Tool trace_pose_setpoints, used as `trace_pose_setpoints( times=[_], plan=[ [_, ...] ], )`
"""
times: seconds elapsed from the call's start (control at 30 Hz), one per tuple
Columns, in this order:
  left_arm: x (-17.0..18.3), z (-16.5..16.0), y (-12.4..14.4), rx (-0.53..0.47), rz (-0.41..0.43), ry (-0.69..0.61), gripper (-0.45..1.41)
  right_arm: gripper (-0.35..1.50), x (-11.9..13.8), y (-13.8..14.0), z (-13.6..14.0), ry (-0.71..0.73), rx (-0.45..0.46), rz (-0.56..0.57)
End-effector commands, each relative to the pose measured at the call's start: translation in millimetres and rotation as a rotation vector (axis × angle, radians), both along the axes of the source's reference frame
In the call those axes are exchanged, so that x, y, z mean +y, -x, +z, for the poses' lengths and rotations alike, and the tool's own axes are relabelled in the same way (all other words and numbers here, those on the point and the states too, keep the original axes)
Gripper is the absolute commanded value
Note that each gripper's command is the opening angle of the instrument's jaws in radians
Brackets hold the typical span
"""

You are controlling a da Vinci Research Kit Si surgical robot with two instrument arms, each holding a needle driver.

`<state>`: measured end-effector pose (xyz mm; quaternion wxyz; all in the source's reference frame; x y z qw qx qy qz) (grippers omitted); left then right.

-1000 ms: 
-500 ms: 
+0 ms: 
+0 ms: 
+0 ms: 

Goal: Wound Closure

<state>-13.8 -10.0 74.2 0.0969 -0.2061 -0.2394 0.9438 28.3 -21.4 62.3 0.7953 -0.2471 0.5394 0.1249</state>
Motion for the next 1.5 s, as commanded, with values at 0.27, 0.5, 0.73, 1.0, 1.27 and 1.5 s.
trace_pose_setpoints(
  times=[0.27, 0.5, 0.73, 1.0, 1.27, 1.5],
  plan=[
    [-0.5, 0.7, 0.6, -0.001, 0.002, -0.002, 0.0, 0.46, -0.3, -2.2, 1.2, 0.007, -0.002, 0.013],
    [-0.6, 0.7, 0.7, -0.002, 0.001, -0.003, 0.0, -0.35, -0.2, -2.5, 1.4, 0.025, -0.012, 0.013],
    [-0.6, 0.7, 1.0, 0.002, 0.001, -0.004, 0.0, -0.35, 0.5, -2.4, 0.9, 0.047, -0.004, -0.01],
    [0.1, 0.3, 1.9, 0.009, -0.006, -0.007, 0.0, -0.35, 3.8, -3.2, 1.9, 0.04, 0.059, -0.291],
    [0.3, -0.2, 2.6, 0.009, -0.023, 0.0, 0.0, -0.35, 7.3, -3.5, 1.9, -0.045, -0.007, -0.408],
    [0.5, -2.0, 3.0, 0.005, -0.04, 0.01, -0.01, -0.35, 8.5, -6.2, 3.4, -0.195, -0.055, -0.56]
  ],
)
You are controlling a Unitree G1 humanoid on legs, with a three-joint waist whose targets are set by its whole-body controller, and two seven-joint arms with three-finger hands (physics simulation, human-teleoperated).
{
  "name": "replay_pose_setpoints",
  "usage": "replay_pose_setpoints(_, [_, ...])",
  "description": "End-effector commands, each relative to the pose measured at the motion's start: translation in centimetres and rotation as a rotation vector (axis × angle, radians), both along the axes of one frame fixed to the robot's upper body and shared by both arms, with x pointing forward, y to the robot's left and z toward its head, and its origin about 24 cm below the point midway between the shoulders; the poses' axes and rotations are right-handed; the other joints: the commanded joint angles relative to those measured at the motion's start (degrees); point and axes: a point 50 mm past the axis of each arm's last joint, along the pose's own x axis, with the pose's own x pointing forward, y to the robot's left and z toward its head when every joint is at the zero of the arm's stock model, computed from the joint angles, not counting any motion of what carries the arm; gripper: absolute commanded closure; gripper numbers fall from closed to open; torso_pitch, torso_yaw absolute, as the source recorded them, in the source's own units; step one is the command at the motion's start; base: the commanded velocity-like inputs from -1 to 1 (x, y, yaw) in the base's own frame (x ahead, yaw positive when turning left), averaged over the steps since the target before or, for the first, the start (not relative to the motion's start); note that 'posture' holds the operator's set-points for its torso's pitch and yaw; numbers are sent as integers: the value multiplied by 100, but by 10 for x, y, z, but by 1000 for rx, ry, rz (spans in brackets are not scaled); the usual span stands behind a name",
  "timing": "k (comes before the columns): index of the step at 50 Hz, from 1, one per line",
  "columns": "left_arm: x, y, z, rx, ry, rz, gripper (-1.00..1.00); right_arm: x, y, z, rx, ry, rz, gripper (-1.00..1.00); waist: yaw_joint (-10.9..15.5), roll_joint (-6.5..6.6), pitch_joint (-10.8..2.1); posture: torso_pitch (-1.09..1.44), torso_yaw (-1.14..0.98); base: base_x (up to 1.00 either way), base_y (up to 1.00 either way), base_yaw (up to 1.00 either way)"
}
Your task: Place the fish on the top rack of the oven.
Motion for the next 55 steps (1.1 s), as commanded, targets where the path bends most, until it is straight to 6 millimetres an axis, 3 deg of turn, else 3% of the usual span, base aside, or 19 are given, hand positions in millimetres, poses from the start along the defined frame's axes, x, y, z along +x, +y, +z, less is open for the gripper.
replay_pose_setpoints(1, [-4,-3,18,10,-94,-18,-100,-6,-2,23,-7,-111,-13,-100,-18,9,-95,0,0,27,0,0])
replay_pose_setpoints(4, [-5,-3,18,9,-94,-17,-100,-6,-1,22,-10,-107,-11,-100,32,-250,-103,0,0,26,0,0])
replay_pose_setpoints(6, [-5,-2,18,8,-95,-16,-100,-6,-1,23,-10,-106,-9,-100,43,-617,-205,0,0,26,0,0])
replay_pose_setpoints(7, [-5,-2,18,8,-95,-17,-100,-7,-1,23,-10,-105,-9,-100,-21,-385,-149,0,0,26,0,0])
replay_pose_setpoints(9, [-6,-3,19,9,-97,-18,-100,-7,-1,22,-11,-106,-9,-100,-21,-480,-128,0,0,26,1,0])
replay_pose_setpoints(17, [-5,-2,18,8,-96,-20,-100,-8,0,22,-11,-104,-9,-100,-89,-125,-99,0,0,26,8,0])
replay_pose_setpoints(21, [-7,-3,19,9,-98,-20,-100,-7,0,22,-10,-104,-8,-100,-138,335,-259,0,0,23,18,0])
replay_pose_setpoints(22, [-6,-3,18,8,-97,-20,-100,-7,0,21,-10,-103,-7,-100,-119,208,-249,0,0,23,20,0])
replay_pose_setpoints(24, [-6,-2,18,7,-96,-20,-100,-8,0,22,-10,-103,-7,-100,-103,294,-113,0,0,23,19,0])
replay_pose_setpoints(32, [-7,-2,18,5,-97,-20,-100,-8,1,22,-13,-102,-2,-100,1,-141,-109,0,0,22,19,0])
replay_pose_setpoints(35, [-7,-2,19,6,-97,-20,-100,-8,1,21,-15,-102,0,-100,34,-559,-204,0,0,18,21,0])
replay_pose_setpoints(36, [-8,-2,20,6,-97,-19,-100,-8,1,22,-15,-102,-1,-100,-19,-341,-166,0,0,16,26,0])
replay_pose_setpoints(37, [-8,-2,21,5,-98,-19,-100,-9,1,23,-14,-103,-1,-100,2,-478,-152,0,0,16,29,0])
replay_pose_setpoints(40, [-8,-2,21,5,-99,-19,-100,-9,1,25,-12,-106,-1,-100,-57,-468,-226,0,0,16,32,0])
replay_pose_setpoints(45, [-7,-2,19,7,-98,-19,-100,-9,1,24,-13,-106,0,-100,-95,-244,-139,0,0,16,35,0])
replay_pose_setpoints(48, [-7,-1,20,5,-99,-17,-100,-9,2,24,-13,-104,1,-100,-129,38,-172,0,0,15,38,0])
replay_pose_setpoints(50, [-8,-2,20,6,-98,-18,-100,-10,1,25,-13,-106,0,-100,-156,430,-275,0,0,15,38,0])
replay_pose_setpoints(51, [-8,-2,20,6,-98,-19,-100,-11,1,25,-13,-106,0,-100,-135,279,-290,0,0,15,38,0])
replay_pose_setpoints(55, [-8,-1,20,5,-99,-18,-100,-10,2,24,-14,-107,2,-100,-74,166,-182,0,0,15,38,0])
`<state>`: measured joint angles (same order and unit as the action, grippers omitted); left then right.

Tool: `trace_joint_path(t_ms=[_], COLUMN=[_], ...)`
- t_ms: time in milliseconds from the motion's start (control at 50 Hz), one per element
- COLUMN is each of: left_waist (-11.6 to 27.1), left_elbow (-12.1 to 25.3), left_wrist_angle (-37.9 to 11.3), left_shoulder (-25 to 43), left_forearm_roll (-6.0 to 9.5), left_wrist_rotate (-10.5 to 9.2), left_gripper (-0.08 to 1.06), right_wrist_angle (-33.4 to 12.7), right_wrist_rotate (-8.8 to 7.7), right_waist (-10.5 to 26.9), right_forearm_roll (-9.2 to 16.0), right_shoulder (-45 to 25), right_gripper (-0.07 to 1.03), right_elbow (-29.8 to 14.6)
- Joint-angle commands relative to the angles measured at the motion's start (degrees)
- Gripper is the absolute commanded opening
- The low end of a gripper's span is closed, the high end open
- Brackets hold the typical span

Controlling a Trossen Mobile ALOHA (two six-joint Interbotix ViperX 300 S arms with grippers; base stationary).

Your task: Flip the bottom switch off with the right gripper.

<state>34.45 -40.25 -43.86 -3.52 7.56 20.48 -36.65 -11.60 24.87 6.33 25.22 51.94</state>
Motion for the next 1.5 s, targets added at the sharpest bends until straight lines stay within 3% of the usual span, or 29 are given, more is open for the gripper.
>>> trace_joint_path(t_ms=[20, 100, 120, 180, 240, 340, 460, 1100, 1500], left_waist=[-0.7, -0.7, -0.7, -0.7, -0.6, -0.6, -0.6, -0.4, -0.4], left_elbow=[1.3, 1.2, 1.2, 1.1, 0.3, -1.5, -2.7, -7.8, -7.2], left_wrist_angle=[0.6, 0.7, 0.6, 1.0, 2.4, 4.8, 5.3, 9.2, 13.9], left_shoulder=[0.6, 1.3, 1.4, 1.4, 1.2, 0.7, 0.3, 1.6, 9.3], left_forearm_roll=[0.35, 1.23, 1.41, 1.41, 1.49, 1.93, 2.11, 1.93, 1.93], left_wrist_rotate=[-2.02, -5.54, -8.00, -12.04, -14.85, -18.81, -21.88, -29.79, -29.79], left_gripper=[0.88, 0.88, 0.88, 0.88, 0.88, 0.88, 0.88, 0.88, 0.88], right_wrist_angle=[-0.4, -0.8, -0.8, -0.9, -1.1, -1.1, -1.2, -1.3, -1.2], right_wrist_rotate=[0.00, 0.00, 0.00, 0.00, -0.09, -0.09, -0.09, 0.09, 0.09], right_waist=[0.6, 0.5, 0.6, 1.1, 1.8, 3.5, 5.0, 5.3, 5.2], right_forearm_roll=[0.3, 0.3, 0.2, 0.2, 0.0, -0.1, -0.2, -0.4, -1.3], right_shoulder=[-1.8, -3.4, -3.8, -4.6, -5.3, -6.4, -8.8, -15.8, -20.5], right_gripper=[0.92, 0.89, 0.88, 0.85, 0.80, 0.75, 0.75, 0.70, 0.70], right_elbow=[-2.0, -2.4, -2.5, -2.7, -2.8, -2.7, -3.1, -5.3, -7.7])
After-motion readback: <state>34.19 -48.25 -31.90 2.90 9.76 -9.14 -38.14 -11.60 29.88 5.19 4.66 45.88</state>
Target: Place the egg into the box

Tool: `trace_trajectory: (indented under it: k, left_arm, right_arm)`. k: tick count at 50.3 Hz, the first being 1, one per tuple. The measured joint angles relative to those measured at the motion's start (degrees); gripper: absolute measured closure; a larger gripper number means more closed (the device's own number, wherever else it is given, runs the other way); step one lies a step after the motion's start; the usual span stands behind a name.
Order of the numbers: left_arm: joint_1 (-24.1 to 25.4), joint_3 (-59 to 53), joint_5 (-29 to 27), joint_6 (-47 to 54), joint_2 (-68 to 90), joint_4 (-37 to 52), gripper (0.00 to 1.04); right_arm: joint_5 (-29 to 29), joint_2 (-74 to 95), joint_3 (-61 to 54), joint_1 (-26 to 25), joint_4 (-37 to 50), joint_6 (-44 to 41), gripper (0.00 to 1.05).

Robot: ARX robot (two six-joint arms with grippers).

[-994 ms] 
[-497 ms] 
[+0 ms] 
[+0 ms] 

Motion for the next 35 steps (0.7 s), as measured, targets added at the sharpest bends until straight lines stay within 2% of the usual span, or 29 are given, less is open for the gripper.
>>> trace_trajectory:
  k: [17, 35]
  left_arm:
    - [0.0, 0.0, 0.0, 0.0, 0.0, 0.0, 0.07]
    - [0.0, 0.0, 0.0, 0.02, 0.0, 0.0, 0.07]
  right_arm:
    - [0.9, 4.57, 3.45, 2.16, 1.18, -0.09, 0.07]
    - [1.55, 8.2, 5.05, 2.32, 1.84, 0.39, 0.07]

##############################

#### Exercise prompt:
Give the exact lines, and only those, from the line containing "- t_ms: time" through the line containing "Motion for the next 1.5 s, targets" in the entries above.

#### Result:
- t_ms: time in milliseconds from the motion's start (control at 50 Hz), one per element
- COLUMN is each of: left_waist (-11.6 to 27.1), left_elbow (-12.1 to 25.3), left_wrist_angle (-37.9 to 11.3), left_shoulder (-25 to 43), left_forearm_roll (-6.0 to 9.5), left_wrist_rotate (-10.5 to 9.2), left_gripper (-0.08 to 1.06), right_wrist_angle (-33.4 to 12.7), right_wrist_rotate (-8.8 to 7.7), right_waist (-10.5 to 26.9), right_forearm_roll (-9.2 to 16.0), right_shoulder (-45 to 25), right_gripper (-0.07 to 1.03), right_elbow (-29.8 to 14.6)
- Joint-angle commands relative to the angles measured at the motion's start (degrees)
- Gripper is the absolute commanded opening
- The low end of a gripper's span is closed, the high end open
- Brackets hold the typical span

Controlling a Trossen Mobile ALOHA (two six-joint Interbotix ViperX 300 S arms with grippers; base stationary).

Your task: Flip the bottom switch off with the right gripper.

<state>34.45 -40.25 -43.86 -3.52 7.56 20.48 -36.65 -11.60 24.87 6.33 25.22 51.94</state>
Motion for the next 1.5 s, targets added at the sharpest bends until straight lines stay within 3% of the usual span, or 29 are given, more is open for the gripper.

There's nothing left to add to the answer.